Id.  AdvaMed’s ethical guidelines for such communications (which the FDA would call “promotion”) are about what one would expect a company with good marketing practices to employ generally – authorization, truth, and disclaimers:

  • Company responses that contain information regarding unapproved or uncleared uses should be provided by authorized personnel.

  • Company communications must be truthful and nonmisleading.

  • Information related to unapproved or uncleared uses should be identified as such.

Id. at 30.

Thus AdvaMed – one of the “authoritative bodies” to which the FDA has stated it would be deferring – has stepped up to the plate and declared that truthful manufacturer communication of off-label information to physicians and other health care practitioners is both ethical and desirable.  “Companies are encouraged to develop policies and controls that apply the principles above.”  Id.

FDA, the ball is in your court.  Either take command or lose control.  Industry is not going to wait forever for the Agency to bring its regulation of truthful commercial speech into the Twenty-First Century.
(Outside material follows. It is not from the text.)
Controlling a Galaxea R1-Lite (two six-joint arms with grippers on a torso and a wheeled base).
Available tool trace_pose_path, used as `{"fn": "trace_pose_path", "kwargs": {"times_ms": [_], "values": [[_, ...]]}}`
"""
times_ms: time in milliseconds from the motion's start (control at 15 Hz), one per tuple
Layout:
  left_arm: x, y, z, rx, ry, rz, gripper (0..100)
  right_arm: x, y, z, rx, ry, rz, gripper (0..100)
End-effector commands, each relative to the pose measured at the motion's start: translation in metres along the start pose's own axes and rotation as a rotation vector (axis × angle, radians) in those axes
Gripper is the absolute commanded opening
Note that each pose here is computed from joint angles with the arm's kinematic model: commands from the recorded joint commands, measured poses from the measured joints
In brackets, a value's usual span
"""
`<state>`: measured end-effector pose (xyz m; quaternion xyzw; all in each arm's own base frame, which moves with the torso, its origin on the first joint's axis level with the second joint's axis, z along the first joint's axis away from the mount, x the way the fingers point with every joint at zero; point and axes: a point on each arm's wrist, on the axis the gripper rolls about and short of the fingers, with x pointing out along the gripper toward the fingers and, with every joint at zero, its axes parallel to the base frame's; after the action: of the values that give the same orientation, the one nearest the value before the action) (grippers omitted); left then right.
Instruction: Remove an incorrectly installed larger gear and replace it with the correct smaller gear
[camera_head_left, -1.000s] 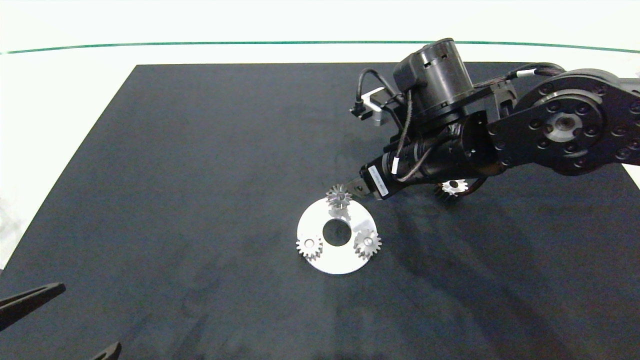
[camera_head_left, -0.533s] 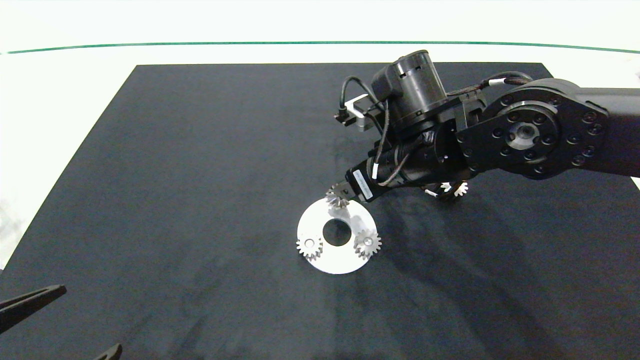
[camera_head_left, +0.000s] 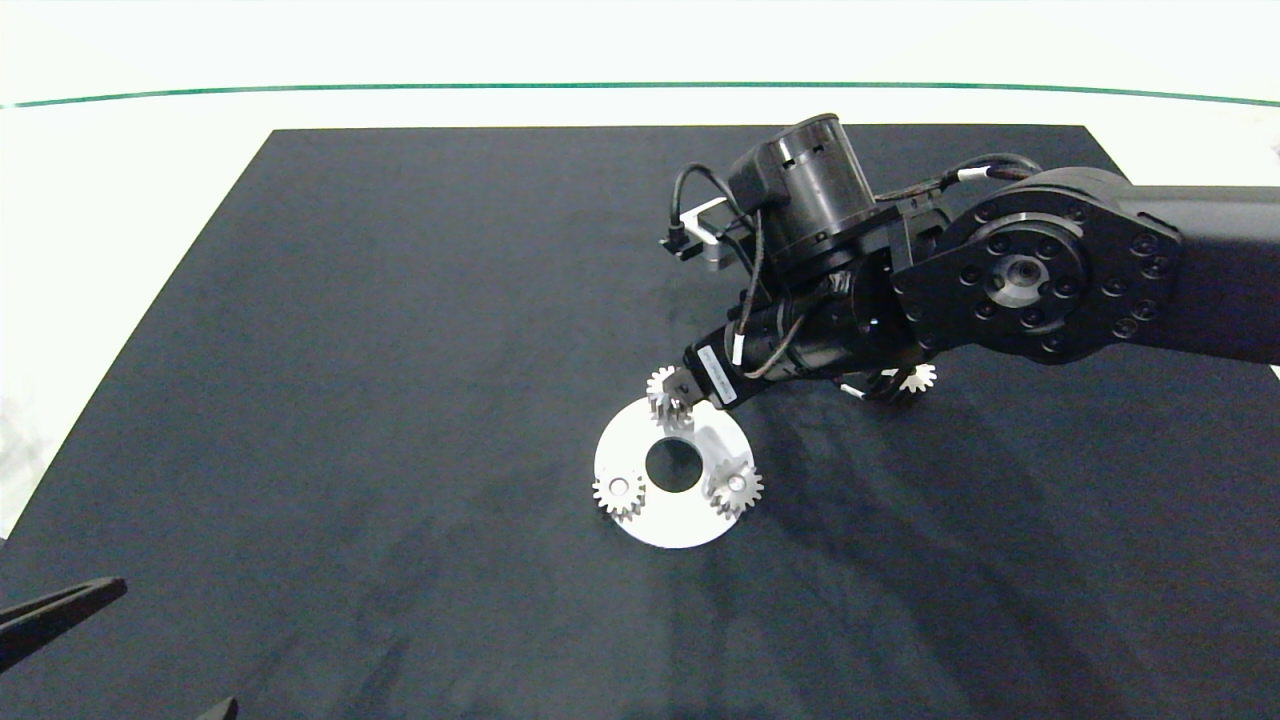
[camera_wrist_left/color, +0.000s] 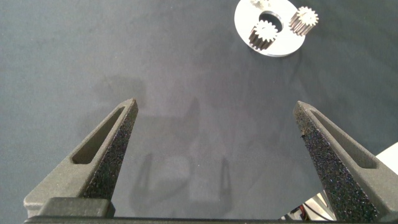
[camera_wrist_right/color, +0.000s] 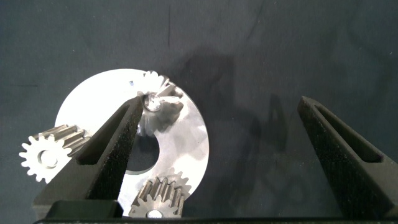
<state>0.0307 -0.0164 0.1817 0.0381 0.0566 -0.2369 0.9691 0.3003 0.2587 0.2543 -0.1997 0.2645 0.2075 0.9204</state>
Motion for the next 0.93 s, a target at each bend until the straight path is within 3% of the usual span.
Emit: {"fn": "trace_pose_path", "kwargs": {"times_ms": [67, 467, 733, 933], "values": [[-0.001, 0.000, 0.000, -0.001, -0.009, 0.002, 100, 0.000, 0.005, -0.001, -0.009, 0.003, 0.004, 100], [-0.002, 0.000, 0.000, -0.002, -0.012, 0.005, 100, -0.016, 0.002, -0.006, -0.002, 0.012, -0.006, 100], [-0.003, 0.001, 0.000, -0.003, -0.010, 0.034, 100, -0.043, -0.005, -0.021, 0.067, 0.030, -0.050, 100], [-0.004, 0.002, 0.000, -0.003, -0.015, 0.074, 100, -0.078, -0.018, -0.037, 0.168, 0.019, -0.160, 100]]}}
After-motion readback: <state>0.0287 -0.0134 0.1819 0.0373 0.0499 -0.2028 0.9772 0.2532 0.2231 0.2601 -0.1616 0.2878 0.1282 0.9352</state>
Moreover, from a litigation standpoint, the AdvaMed Code is what we call an “industry standard” (at least when it goes into effect in 2020), and in almost every jurisdiction in the country, compliance with industry standards is admissible evidence in product liability cases.  “[I]ndustry standards promulgated by trade associations” are “acceptable” as evidence in strict product liability cases.  Kim v. Toyota Motor Corp., 424 P.3d 290, 299 (Cal. 2018).  “[T]rade associations consist of manufacturers and other businesses whose conduct comprises the industry custom and practice.”  Id.  Accord, e.g., Adams v. Genie Industries, Inc., 929 N.E.2d 380, 385 (N.Y. 2010) (“weight” of an “industry standard for” the product “was up to the jury”); Mikolajczyk v. Ford Motor Co., 901 N.E.2d 329, 335 (Ill. 2008) (“conform[ance] with . . . guidelines provided by an authoritative voluntary association” held relevant to proving a “unreasonably dangerous” defect); Wash. Rev. Code §7.72.050(1) (“[e]vidence of custom in the product seller’s industry . . . may be considered by the trier of fact”).  So now, when plaintiffs start bleating about “off-label promotion” being such a horrible thing, we have evidence to point to that – provided it’s done correctly and in compliance with a company’s internal guidelines – such activity is recognized as proper and ethical.

Oh, yes, and Happy Valentine’s Day to everyone at the FDA.  Among other things, they keep the nation’s chocolate supply safe.